Image Analysis and Particle Tracking

For HUVEC experiments, firmly adhered vesicles were counted. The particle tracking algorithm (used for all adhesion experiments except those performed on cell monolayers) is based in the MATLAB software suite, using the image processing toolbox. Two minute avi files were created for each location in the flow chamber observed during an adhesion experiment: three locations on the functionalized surface, two locations on the control surface. Particles were identified in each frame by first thresholding to create a binary image and then using intrinsic MATLAB functions to count and determine properties for each particle (i.e. diameter, eccentricity, solidity).

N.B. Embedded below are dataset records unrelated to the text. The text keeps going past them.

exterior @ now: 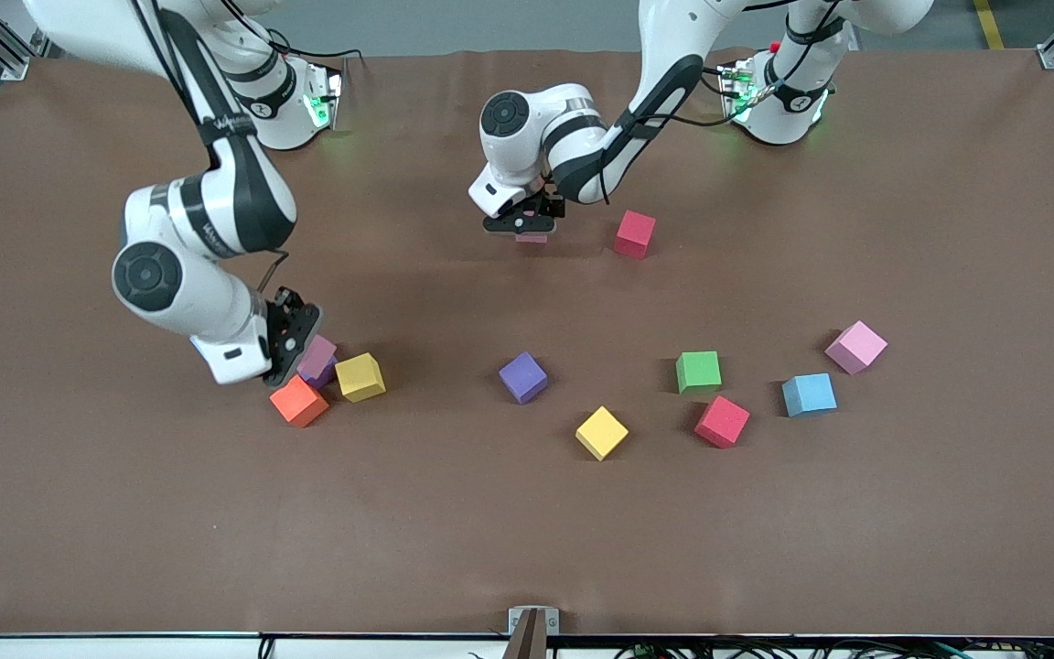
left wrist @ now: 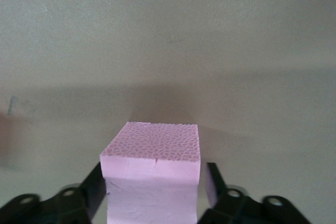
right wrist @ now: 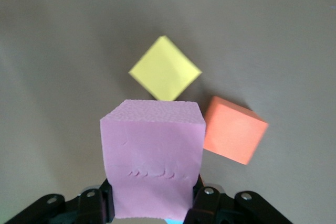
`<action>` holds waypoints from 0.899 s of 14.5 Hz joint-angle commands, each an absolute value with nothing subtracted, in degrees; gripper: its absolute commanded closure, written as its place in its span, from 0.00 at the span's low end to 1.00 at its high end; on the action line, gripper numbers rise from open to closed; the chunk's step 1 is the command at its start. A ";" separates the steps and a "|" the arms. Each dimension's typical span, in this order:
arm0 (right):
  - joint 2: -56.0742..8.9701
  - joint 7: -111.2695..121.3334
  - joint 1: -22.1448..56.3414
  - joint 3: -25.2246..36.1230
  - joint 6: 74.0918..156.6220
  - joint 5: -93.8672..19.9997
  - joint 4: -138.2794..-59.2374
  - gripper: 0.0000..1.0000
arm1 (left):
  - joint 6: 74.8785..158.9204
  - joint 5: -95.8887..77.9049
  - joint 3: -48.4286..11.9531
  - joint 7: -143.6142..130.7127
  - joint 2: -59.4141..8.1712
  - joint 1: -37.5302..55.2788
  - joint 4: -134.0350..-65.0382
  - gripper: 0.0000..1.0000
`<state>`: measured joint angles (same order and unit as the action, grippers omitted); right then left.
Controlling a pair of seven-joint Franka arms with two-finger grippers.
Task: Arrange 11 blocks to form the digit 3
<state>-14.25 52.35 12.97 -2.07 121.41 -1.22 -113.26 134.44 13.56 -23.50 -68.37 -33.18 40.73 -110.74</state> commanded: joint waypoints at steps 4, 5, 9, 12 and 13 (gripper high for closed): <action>-3.69 55.99 19.76 -1.93 133.68 -1.41 -133.14 0.68 | 133.68 15.03 -23.55 -79.45 -29.01 41.05 -110.65 0.00; -3.60 55.99 21.08 -2.02 134.90 -1.49 -134.55 0.68 | 132.29 14.94 -23.47 -81.28 -27.61 40.96 -110.74 0.00; -3.78 55.99 26.88 -1.93 142.81 -1.49 -140.09 0.68 | 128.76 14.59 -23.29 -90.08 -22.77 38.34 -109.95 0.00; -4.04 55.90 30.49 -1.93 145.27 -1.49 -141.50 0.67 | 124.65 11.79 -23.47 -90.09 -20.39 31.58 -109.78 0.00; -4.13 55.90 31.37 -1.93 146.15 -1.58 -141.76 0.67 | 122.19 11.26 -23.38 -90.09 -19.96 29.46 -109.95 0.00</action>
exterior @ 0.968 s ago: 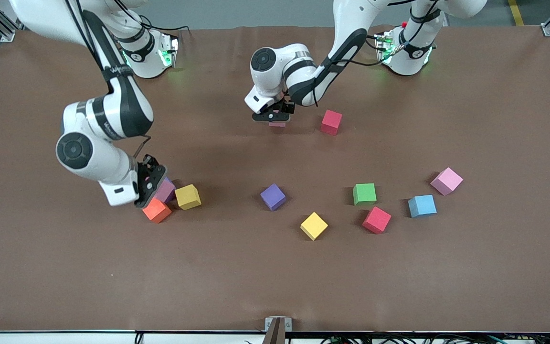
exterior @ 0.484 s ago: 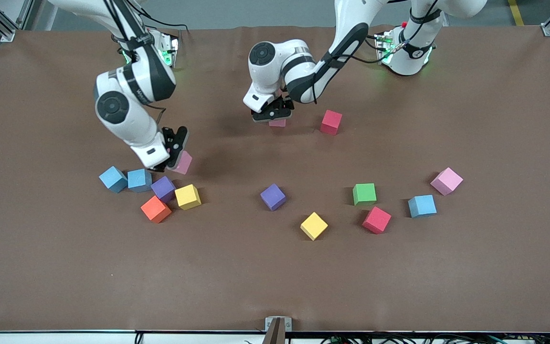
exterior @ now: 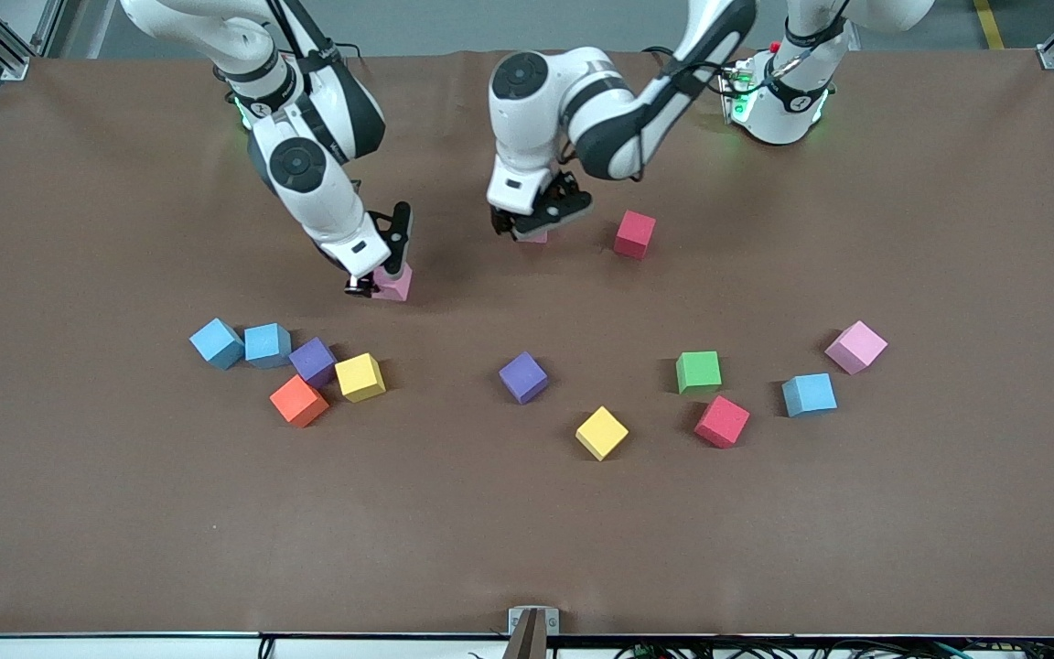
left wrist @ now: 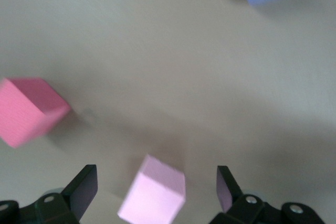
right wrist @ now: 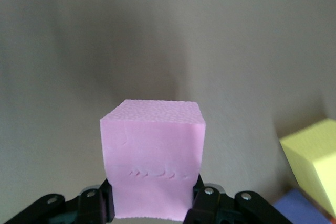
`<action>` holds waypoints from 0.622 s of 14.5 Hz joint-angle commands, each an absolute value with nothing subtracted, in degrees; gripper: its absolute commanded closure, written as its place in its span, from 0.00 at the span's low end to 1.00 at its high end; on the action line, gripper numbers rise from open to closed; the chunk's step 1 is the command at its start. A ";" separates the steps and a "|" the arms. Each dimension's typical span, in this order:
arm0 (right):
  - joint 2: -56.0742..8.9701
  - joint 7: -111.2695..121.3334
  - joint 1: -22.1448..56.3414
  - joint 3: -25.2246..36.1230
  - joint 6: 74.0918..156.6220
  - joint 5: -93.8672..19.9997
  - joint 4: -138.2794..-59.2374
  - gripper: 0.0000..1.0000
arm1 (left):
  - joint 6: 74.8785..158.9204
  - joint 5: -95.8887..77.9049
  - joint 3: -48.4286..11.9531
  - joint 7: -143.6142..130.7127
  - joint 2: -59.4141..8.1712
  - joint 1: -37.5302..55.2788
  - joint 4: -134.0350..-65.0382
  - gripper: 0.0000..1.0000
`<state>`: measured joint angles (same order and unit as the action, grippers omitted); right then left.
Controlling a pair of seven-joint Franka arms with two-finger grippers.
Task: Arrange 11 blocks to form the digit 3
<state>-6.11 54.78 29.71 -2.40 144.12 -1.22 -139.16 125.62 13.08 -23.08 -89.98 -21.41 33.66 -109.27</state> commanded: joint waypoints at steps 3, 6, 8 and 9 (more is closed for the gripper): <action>-4.92 55.02 35.93 -1.85 146.69 -3.76 -142.12 0.67 | 119.62 11.34 -23.29 -90.87 -18.02 23.49 -109.95 0.00; -6.06 51.71 41.03 -1.85 147.92 -5.71 -142.12 0.66 | 117.08 11.25 -23.47 -91.49 -16.09 17.68 -110.65 0.00; -7.38 44.33 44.54 -1.76 148.09 -5.89 -142.03 0.66 | 116.54 11.07 -23.47 -92.98 -14.33 14.95 -113.28 0.00; -8.25 42.56 46.13 -1.76 148.36 -5.89 -141.86 0.66 | 117.07 11.07 -23.55 -93.68 -13.72 14.33 -114.86 0.00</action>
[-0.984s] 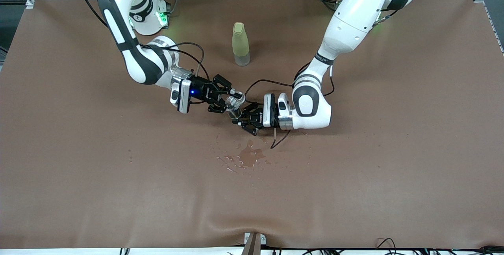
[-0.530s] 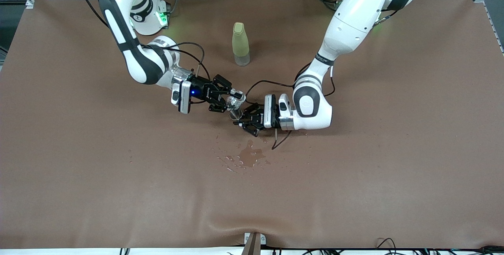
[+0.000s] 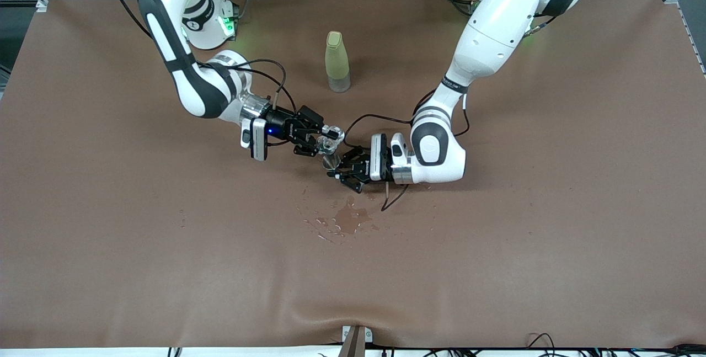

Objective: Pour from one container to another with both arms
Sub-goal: 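Tilt the beaker with the right gripper over the held jigger, then pour liquid from the beaker into the jigger with the right gripper, then tilt the beaker upright and move both grippers apart, then lower the beaker and jigger back onto the table with both grippers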

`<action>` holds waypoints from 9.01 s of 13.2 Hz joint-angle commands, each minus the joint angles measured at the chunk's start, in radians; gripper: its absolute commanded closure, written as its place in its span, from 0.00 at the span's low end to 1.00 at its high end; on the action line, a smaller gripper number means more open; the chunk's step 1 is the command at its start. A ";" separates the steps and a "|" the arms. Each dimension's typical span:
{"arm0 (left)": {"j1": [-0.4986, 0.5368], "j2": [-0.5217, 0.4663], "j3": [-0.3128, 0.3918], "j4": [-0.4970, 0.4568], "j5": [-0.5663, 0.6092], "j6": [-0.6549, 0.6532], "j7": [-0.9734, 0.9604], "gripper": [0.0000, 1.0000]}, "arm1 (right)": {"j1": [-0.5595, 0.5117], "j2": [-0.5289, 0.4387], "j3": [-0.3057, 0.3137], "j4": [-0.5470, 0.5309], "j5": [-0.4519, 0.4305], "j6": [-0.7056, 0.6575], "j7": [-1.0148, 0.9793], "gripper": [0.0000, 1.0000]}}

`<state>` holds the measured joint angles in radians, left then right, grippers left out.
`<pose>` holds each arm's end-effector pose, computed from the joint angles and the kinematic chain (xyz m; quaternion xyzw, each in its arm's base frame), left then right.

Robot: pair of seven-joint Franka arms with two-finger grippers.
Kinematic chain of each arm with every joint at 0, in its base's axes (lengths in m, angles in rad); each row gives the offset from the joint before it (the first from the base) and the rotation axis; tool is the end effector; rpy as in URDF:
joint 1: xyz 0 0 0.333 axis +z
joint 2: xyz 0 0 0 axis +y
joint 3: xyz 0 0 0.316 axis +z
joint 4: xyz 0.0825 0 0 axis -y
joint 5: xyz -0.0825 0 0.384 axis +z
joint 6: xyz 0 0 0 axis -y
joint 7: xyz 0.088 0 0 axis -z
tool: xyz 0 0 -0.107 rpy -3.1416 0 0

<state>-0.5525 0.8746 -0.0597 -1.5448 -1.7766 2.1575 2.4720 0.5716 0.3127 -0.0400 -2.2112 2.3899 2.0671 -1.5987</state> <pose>0.5588 -0.4327 0.1474 0.5317 -0.5913 0.4287 0.4287 0.4738 0.3202 0.2602 -0.7151 -0.0183 -0.2842 0.6384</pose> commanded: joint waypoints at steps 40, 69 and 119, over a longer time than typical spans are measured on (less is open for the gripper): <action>-0.014 0.047 0.005 0.055 -0.033 0.013 0.019 1.00 | 0.013 -0.006 -0.006 -0.004 0.020 0.018 0.493 0.82; 0.000 0.034 0.003 0.057 -0.044 0.024 0.005 1.00 | -0.057 -0.010 -0.015 0.025 -0.189 0.019 0.629 0.85; 1.071 0.009 0.000 -0.094 0.784 -0.619 -0.019 0.92 | -1.110 0.733 -0.017 0.762 -1.413 -0.748 -0.856 0.74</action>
<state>0.5031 0.8757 -0.0501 -1.6543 -1.0128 1.5642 2.4387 -0.5175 1.0330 -0.0771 -1.4523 0.9965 1.3223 -2.4410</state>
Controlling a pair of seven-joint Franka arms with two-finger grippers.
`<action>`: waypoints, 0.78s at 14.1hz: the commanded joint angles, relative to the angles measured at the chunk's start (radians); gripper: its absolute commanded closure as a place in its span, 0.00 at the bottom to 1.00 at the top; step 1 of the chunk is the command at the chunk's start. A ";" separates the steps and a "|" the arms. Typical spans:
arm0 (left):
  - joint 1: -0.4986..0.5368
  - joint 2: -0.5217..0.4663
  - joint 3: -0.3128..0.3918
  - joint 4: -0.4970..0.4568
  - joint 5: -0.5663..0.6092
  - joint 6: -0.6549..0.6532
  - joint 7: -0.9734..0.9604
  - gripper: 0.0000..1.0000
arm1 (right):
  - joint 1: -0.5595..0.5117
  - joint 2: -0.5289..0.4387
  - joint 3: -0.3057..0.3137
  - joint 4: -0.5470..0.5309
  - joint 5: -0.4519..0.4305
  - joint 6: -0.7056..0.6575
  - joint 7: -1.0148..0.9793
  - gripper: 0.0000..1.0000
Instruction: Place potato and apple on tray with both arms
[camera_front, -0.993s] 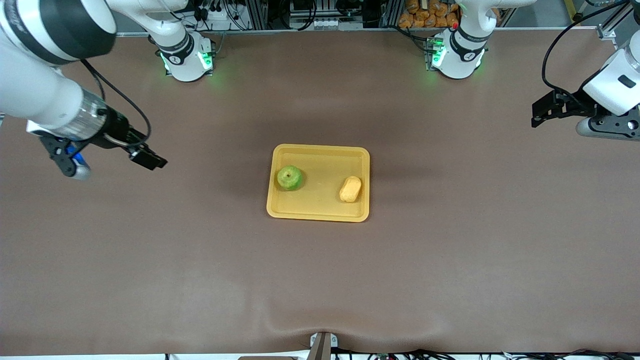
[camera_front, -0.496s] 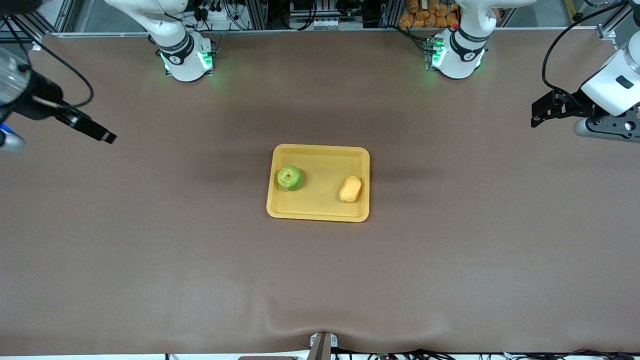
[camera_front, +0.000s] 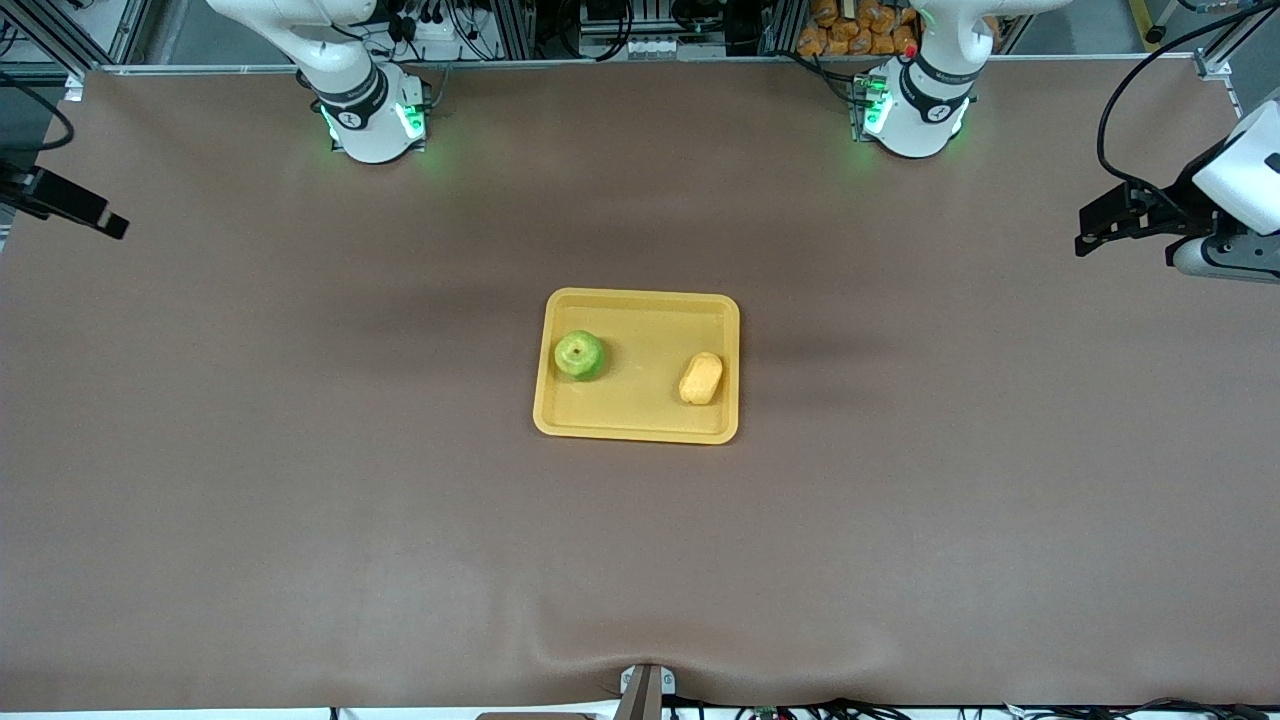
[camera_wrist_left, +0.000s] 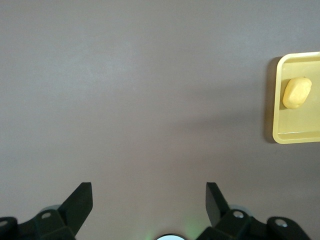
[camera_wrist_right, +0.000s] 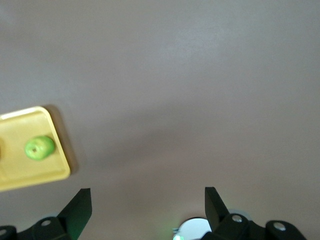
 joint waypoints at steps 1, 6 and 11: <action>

Each particle in frame n was then compared to each particle in frame n+1 to construct trajectories and classify the type of movement (firm adhesion, rolling, transient adhesion) based on the particle size and free stream velocity at the vesicle centroid. After particle tracking was complete, broken trajectories were reconstructed and noise was filtered by eliminating any particle that interacted for less than 30 frames (1 second) or did not roll or firmly adhere during the trajectory. Firm binding is classified as the centroid of a particle moving less than 1.5 pixel between frames for 150 consecutive frames or more (5 seconds). Stable rolling is classified as a particle centroid moving more than 1.5 pixel but less than 45% the free stream velocity at the particle centroid (calculated based on Poiseuille flow) for greater then 10% of the entire trajectory of the particle. Transient rolling is classified as a particle that interacts for at least 30 frames but roll for less then 10% of the trajectory of the particle. Rolling + binding vesicles are classified as particle that meets the criteria for firm binding and makes rolling movements during the trajectory.

Results and Discussion

Ligand coated emissive polymersomes²² were built by first assembling vesicles from biotin-terminated block copolymer and PZn₂ fluorophore ³⁰, then saturating the surfaces with NeutrAvidin (referred to as ‘avidin’) and biotinylated ligands in subsequent steps, as illustrated in Figure 1. A previously published reaction – an esterification followed by an aromatic substitution followed (supplemental data) – is used to attach biotin to the hydrophilic (polyethylene-oxide) end of the copolymer ^{24, 29}. The final reaction efficiency was determined to be 88% by NMR. Aliquots of this product (biotin-polyethyleneoxide-b-polybutadiene) was used, without further modification or blending, for all experiments in order to ensure consistency between samples, and synthesis of a biotin-terminated copolymer allows for the assembly of an effectively fully biotinylated polymersome surface. Confocal light scanning microscopy was used to confirm the presence of both avidin and targeting ligand on vesicle surfaces, and there was no evidence of ligand clustering when both ligands were attached to the vesicle surface (supplemental data).

Fig. 1.

Schematic illustrating the avidin-coated polymersome used for all experiments. Anti-ICAM-1 ab and sLe^x polymer were titrated onto the surface of this vesicle at varied ratios. Use of avidin-coated vesicles ensures a similar particle size distribution of vesicles for all experiments, and super-saturating conditions during association of ligands ensures similar surface site densities for all experiments.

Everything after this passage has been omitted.